# ABOUT THIS EXERCISE:
Each entry below has to be written out again exactly.
• • • • •
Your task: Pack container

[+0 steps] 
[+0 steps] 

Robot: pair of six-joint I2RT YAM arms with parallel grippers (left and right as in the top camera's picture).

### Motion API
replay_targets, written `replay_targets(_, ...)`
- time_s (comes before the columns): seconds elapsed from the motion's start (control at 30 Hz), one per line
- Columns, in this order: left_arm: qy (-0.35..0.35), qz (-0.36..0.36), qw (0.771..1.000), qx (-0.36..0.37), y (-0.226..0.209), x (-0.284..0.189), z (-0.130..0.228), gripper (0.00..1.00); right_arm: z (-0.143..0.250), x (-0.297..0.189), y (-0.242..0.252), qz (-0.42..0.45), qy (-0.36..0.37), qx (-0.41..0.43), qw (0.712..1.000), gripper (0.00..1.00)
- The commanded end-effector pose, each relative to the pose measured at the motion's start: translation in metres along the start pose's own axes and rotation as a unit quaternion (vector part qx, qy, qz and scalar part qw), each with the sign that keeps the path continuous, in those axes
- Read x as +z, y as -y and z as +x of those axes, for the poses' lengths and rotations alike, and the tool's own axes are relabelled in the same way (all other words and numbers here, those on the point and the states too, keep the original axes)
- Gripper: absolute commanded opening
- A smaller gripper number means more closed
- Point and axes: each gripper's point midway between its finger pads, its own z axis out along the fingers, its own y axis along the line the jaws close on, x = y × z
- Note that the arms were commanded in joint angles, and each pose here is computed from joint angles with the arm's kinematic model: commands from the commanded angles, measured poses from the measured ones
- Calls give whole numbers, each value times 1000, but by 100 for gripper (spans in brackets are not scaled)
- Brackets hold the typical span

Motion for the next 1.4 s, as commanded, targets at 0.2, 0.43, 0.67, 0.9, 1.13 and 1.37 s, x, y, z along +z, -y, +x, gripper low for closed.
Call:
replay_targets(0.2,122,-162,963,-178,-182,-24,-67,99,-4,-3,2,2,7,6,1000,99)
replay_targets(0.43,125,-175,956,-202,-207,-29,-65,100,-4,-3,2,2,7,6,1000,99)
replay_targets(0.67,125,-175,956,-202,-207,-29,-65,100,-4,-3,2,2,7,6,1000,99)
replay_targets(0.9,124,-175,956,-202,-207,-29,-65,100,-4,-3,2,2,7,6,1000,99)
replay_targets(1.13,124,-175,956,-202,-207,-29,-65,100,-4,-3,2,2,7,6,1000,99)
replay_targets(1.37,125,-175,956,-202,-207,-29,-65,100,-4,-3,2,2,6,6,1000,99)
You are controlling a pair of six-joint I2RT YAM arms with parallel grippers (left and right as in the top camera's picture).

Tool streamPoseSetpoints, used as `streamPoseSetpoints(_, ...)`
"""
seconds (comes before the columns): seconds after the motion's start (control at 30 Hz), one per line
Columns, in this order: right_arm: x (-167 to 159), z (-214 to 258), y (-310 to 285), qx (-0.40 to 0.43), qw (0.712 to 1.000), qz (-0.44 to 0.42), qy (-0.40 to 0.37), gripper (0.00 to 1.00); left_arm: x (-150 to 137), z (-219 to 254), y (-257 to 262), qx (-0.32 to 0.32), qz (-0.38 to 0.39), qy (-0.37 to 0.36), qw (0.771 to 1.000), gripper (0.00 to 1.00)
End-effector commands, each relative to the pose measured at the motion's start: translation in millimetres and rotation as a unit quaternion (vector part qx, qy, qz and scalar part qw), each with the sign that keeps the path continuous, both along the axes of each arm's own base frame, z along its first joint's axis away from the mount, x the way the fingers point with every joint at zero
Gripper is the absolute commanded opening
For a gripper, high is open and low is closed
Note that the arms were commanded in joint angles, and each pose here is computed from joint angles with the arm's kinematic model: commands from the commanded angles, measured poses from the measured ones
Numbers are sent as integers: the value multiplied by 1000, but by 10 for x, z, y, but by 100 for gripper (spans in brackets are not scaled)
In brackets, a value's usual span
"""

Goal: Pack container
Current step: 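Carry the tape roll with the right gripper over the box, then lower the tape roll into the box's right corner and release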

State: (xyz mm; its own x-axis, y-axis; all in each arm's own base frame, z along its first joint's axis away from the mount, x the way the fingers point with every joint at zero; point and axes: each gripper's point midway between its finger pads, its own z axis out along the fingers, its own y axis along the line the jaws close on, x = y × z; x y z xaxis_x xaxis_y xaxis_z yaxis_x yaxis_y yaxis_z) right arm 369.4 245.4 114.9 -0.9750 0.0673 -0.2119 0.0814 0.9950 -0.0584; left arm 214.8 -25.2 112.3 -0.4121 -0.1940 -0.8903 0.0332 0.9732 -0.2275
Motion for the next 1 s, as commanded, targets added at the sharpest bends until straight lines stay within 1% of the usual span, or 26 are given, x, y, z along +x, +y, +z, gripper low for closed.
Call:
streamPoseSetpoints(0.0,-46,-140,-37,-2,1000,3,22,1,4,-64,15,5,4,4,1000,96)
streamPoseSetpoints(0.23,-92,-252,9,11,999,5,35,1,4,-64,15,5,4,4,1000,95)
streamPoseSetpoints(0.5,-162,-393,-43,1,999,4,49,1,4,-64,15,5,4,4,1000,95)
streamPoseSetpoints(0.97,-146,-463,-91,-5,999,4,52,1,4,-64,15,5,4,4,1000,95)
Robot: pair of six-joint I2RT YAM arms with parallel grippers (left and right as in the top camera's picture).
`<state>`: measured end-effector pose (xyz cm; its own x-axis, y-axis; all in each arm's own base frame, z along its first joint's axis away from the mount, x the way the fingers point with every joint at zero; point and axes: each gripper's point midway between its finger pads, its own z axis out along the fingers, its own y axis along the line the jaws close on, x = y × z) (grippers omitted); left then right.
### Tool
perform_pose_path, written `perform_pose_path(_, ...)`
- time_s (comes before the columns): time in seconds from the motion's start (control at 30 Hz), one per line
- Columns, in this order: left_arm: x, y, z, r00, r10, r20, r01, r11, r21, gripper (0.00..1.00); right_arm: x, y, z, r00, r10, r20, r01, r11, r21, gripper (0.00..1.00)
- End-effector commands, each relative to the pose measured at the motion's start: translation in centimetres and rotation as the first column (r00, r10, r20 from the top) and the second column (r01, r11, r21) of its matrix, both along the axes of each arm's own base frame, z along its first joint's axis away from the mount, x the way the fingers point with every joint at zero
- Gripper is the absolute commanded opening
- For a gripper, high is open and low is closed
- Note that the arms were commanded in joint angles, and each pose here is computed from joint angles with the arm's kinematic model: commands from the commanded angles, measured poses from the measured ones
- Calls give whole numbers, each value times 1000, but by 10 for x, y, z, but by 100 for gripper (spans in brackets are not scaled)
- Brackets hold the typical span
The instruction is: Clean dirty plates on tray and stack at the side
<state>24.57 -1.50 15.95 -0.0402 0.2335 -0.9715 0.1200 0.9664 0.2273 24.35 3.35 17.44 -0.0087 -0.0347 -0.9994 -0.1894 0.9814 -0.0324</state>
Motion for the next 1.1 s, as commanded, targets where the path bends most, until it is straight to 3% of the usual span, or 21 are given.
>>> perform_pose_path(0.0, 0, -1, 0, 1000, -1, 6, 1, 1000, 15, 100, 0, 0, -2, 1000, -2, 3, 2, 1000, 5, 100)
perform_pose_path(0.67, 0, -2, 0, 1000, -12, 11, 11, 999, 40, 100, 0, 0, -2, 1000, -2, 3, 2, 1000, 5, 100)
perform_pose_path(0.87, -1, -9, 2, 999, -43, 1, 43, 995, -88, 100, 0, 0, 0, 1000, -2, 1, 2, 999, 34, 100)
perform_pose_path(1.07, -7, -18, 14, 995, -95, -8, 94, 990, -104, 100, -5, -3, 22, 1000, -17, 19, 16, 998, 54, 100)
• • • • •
# WORKED SOLUTION:
Your task: Pack container

[+0 steps] 
[+0 steps] 

Robot: pair of six-joint I2RT YAM arms with parallel grippers (left and right as in the top camera's picture).

### Motion API
replay_targets, written `replay_targets(_, ...)`
- time_s (comes before the columns): seconds elapsed from the motion's start (control at 30 Hz), one per line
- Columns, in this order: left_arm: qy (-0.35..0.35), qz (-0.36..0.36), qw (0.771..1.000), qx (-0.36..0.37), y (-0.226..0.209), x (-0.284..0.189), z (-0.130..0.228), gripper (0.00..1.00); right_arm: z (-0.143..0.250), x (-0.297..0.189), y (-0.242..0.252), qz (-0.42..0.45), qy (-0.36..0.37), qx (-0.41..0.43), qw (0.712..1.000), gripper (0.00..1.00)
- The commanded end-effector pose, each relative to the pose measured at the motion's start: translation in metres along the start pose's own axes and rotation as a unit quaternion (vector part qx, qy, qz and scalar part qw), each with the sign that keeps the path continuous, in those axes
- Read x as +z, y as -y and z as +x of those axes, for the poses' lengths and rotations alike, and the tool's own axes are relabelled in the same way (all other words and numbers here, those on the point and the states too, keep the original axes)
- Gripper: absolute commanded opening
- A smaller gripper number means more closed
- Point and axes: each gripper's point midway between its finger pads, its own z axis out along the fingers, its own y axis along the line the jaws close on, x = y × z
- Note that the arms were commanded in joint angles, and each pose here is computed from joint angles with the arm's kinematic model: commands from the commanded angles, measured poses from the measured ones
- Calls give whole numbers, each value times 1000, but by 100 for gripper (spans in brackets are not scaled)
- Brackets hold the typical span

Motion for the next 1.4 s, as commanded, targets at 0.2, 0.43, 0.67, 0.9, 1.13 and 1.37 s, x, y, z along +z, -y, +x, gripper low for closed.
Call:
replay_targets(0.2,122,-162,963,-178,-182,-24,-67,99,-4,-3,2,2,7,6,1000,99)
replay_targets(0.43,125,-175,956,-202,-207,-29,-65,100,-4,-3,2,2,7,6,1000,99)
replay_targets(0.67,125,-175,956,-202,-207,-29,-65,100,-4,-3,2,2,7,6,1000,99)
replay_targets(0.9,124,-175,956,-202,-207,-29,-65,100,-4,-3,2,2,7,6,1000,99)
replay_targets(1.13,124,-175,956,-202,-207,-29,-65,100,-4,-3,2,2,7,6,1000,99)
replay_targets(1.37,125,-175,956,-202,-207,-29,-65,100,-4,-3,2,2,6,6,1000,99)
You are controlling a pair of six-joint I2RT YAM arms with parallel grippers (left and right as in the top camera's picture).

Tool streamPoseSetpoints, used as `streamPoseSetpoints(_, ...)`
"""
seconds (comes before the columns): seconds after the motion's start (control at 30 Hz), one per line
Columns, in this order: right_arm: x (-167 to 159), z (-214 to 258), y (-310 to 285), qx (-0.40 to 0.43), qw (0.712 to 1.000), qz (-0.44 to 0.42), qy (-0.40 to 0.37), gripper (0.00 to 1.00); left_arm: x (-150 to 137), z (-219 to 254), y (-257 to 262), qx (-0.32 to 0.32), qz (-0.38 to 0.39), qy (-0.37 to 0.36), qw (0.771 to 1.000), gripper (0.00 to 1.00)
End-effector commands, each relative to the pose measured at the motion's start: translation in millimetres and rotation as a unit quaternion (vector part qx, qy, qz and scalar part qw), each with the sign that keeps the path continuous, both along the axes of each arm's own base frame, z along its first joint's axis away from the mount, x the way the fingers point with every joint at zero
Gripper is the absolute commanded opening
For a gripper, high is open and low is closed
Note that the arms were commanded in joint angles, and each pose here is computed from joint angles with the arm's kinematic model: commands from the commanded angles, measured poses from the measured ones
Numbers are sent as integers: the value multiplied by 1000, but by 10 for x, z, y, but by 100 for gripper (spans in brackets are not scaled)
In brackets, a value's usual span
"""

Goal: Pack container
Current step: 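Carry the tape roll with the right gripper over the box, then lower the tape roll into the box's right corner and release
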
State: (xyz mm; its own x-axis, y-axis; all in each arm's own base frame, z along its first joint's axis away from the mount, x the way the fingers point with every joint at zero; point and axes: each gripper's point midway between its finger pads, its own z axis out along the fingers, its own y axis along the line the jaws close on, x = y × z; x y z xaxis_x xaxis_y xaxis_z yaxis_x yaxis_y yaxis_z) right arm 369.4 245.4 114.9 -0.9750 0.0673 -0.2119 0.0814 0.9950 -0.0584; left arm 214.8 -25.2 112.3 -0.4121 -0.1940 -0.8903 0.0332 0.9732 -0.2275
Motion for the next 1 s, as commanded, targets added at the sharpest bends until straight lines stay within 1% of the usual span, or 26 are given, x, y, z along +x, +y, +z, gripper low for closed.
Call:
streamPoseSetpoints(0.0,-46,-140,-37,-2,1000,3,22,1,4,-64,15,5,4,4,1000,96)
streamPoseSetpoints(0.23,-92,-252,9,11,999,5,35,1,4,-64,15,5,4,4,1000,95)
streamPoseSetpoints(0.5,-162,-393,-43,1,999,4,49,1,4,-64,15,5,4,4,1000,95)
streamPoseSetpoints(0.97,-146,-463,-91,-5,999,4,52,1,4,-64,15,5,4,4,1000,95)
Robot: pair of six-joint I2RT YAM arms with parallel grippers (left and right as in the top camera's picture).
`<state>`: measured end-effector pose (xyz cm; its own x-axis, y-axis; all in each arm's own base frame, z along its first joint's axis away from the mount, x the way the fingers point with every joint at zero; point and axes: each gripper's point midway between its finger pads, its own z axis out along the fingers, its own y axis along the line the jaws close on, x = y × z) (grippers omitted); left then right.
### Tool
perform_pose_path, written `perform_pose_path(_, ...)`
- time_s (comes before the columns): time in seconds from the motion's start (control at 30 Hz), one per line
- Columns, in this order: left_arm: x, y, z, r00, r10, r20, r01, r11, r21, gripper (0.00..1.00); right_arm: x, y, z, r00, r10, r20, r01, r11, r21, gripper (0.00..1.00)
- End-effector commands, each relative to the pose measured at the motion's start: translation in centimetres and rotation as the first column (r00, r10, r20 from the top) and the second column (r01, r11, r21) of its matrix, both along the axes of each arm's own base frame, z along its first joint's axis away from the mount, x the way the fingers point with every joint at zero
- Gripper is the absolute commanded opening
- For a gripper, high is open and low is closed
- Note that the arms were commanded in joint angles, and each pose here is computed from joint angles with the arm's kinematic model: commands from the commanded angles, measured poses from the measured ones
- Calls give whole numbers, each value times 1000, but by 10 for x, y, z, but by 100 for gripper (spans in brackets are not scaled)
- Brackets hold the typical span
The instruction is: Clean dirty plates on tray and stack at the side
<state>24.57 -1.50 15.95 -0.0402 0.2335 -0.9715 0.1200 0.9664 0.2273 24.35 3.35 17.44 -0.0087 -0.0347 -0.9994 -0.1894 0.9814 -0.0324</state>
Motion for the next 1.1 s, as commanded, targets where the path bends most, until it is straight to 3% of the usual span, or 21 are given.
>>> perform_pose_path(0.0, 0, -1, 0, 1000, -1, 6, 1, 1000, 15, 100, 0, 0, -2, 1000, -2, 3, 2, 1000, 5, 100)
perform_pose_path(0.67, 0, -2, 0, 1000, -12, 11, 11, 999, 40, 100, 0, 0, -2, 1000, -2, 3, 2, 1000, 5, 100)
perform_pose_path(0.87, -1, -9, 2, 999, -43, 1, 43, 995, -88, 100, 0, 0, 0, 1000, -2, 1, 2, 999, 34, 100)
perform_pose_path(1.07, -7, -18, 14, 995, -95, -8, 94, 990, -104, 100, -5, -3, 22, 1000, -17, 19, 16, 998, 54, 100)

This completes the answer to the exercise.